— Exercise aim —
Show every line of the records below that contains the word "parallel".

Information provided Block Start

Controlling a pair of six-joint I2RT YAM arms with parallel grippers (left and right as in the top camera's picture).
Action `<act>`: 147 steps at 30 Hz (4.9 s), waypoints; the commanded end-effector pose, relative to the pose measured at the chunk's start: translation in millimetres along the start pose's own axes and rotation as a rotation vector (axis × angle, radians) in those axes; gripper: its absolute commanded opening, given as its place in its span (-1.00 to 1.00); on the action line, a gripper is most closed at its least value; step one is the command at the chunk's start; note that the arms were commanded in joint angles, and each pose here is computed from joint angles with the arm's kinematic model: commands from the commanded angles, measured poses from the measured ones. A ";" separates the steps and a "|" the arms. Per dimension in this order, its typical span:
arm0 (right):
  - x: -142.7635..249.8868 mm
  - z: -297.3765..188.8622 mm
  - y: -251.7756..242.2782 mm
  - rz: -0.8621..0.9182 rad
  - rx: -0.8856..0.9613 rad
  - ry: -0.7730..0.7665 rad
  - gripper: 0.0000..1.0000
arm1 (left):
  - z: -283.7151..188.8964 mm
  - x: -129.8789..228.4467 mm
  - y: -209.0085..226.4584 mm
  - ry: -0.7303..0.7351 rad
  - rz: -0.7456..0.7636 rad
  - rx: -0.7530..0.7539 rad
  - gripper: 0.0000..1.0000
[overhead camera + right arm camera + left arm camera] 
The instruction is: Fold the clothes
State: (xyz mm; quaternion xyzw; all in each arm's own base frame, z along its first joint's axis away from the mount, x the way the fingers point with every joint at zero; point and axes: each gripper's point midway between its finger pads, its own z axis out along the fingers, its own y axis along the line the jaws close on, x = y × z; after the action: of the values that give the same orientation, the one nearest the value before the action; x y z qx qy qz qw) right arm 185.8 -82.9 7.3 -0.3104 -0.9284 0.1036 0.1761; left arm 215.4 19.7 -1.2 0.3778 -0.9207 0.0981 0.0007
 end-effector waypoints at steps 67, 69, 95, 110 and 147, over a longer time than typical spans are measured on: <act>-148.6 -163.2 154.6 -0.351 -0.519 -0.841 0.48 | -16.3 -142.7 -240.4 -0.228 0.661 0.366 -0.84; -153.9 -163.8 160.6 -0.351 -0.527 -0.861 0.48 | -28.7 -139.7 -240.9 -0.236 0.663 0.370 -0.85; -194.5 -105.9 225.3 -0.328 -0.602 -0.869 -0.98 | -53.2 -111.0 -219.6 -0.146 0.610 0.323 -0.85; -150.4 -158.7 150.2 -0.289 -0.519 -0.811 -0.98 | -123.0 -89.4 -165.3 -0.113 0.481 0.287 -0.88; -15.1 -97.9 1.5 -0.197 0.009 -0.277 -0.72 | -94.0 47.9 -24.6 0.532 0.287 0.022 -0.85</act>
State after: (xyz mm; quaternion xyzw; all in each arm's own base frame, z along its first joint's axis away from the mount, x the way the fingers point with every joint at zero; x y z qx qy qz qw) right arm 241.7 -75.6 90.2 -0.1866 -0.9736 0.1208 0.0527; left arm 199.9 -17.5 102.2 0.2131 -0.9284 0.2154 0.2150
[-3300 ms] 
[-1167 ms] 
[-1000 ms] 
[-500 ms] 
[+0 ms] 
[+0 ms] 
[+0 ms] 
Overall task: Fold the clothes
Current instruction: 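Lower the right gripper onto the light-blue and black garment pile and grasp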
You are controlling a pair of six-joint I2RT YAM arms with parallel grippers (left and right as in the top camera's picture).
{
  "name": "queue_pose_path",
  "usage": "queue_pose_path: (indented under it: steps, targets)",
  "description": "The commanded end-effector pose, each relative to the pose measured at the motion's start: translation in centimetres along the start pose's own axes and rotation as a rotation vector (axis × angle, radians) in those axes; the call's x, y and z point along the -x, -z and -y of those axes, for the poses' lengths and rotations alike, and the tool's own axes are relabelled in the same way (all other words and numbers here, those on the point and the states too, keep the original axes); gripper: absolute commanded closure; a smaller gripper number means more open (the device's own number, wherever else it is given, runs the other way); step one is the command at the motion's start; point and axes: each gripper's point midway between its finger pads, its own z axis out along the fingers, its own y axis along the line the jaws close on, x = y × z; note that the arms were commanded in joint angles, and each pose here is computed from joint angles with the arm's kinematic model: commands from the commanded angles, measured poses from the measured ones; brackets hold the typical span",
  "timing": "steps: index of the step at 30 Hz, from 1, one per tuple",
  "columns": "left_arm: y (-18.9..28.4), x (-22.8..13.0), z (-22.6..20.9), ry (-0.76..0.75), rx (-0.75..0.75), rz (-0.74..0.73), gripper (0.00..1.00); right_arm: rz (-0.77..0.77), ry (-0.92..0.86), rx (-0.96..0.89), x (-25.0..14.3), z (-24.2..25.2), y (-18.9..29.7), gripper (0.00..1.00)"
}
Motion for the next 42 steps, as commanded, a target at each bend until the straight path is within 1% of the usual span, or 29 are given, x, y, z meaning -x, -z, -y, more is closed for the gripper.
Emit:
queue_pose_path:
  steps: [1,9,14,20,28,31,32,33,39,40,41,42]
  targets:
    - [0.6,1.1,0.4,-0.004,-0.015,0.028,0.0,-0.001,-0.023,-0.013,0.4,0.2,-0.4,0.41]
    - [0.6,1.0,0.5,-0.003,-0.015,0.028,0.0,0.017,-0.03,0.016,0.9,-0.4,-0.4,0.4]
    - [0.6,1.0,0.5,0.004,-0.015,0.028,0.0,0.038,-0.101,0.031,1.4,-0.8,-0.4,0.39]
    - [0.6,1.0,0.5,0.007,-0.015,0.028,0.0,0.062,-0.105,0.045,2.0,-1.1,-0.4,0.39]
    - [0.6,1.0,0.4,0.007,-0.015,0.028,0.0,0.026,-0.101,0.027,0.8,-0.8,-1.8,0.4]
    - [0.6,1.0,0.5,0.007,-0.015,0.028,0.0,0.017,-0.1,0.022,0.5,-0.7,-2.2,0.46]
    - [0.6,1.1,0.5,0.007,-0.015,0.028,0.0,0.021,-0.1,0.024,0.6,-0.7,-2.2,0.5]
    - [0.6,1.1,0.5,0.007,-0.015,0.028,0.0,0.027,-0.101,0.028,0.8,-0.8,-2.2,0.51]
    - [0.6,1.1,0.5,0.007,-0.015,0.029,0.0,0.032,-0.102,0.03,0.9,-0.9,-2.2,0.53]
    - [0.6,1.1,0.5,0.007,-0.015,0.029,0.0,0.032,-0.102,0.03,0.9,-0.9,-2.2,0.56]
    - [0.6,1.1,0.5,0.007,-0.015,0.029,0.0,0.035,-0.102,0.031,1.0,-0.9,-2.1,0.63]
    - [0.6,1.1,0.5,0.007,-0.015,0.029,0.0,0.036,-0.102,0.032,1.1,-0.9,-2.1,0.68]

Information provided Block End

— Reply —
Controlling a pair of six-joint I2RT YAM arms with parallel grippers (left and right as in the top camera's picture).
You are controlling a pair of six-joint I2RT YAM arms with parallel grippers (left and right as in the top camera's picture).

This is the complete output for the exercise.